Гера мысленно выругался и обернулся. К нему шел Пилот. Он был в тренировочных брюках, с голым торсом. Лицо полыхало румянцем, щеки были тщательно выбриты, на шее висело полотенце. От папы буквально исходила энергия здоровья.
– Что тебе сказал Жорик? – спросил он.
Гера повторил то, что уже говорил Лисице.
– Значит, в одиннадцать… – пробормотал Пилот и почесал свой сократовский лоб. – А ты куда крадешься, словно кот за сосиской? Наломал дров – и деру?
– Как ваша спина? – полюбопытствовал Гера, меняя тему.
– Спасибо. Уже зажила, – ответил Пилот и поиграл грудными мышцами. – На мне все быстро заживет. Когда в авиации служил, мне пропеллером ногу отрубило. Но уже к утру новая выросла.
– Причем сразу в ботинке! – подсказал Гера.
– Нет, – мрачным голосом ответил Пилот. – Ботинок я со старой ноги снял… Еще денег хочешь, сынок?
– Деньги я не очень люблю, – признался Гера. – Мне бы лучше вещами… Например, видеокамерой.
– Опять видеокамерой! – вскинул брови Пилот. – Зачем тебе столько видеокамер? Ты хочешь открыть телецентр?
Гера не успел ответить, как с первого этажа раздался звонкий голос Лисицы:
– Папа! Хватит болтать! Помогай! Время идет!
Она стояла под лестницей в резиновом фартуке. Ее руки были по локти белыми, словно девушка просеивала муку.
– Пошли! – сказал Пилот, опустив руку Гере на плечо. – Я не могу тебя отпустить. Ты нам нужен.
– И долго я буду беззастенчиво пользоваться вашим гостеприимством? – попытался выяснить Гера.
Пилот дал ему исчерпывающий ответ:
– А кто тебя просил разговаривать с Жориком? Теперь я должен как-то объяснить ему, что за парень говорил с ним по моему мобильнику. А Жорик – персона очень важная. Это, можно сказать, нефтяная скважина. Это кимберлитовая трубка! И если его что-то насторожит, наши переговоры сорвутся. И тогда мне придется обмазать тебя цементом и поставить на карниз дома.
– А почему на карниз? – из чистого любопытства спросил Гера.
– Для симметрии, мой юный друг, для симметрии. Слева от лестницы три амурчика стоят, а справа – четыре.
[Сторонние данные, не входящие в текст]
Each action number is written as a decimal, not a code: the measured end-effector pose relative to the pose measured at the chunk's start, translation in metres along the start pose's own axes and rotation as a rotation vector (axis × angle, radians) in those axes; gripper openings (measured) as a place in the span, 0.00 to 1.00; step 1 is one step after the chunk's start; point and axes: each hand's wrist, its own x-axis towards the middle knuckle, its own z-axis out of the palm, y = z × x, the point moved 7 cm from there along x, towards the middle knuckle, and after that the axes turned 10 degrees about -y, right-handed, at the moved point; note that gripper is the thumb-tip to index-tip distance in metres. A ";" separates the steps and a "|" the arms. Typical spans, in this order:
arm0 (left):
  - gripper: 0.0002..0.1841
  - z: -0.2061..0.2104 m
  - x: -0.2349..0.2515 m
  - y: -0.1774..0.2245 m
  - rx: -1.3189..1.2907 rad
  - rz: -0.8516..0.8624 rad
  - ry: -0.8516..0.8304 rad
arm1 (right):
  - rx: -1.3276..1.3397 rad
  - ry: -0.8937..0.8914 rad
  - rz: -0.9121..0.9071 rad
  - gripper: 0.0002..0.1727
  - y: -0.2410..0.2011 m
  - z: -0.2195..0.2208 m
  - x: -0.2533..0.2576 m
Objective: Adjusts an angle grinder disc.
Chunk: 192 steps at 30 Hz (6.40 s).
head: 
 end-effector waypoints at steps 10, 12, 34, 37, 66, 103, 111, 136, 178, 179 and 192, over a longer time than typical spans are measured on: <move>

Некрасиво…
– Ладно, уговорили. Я остаюсь, – согласился Гера.
Все трое спустились на кухню. Гера надеялся, что его накормят завтраком в виде блинов с черной икрой или, на крайний случай, оладий с красной. Но на обеденном столе, застеленном клеенкой, стоял пакет с алебастром, алюминиевый тазик и несколько разноцветных бутылочек, похожих на косметические маски.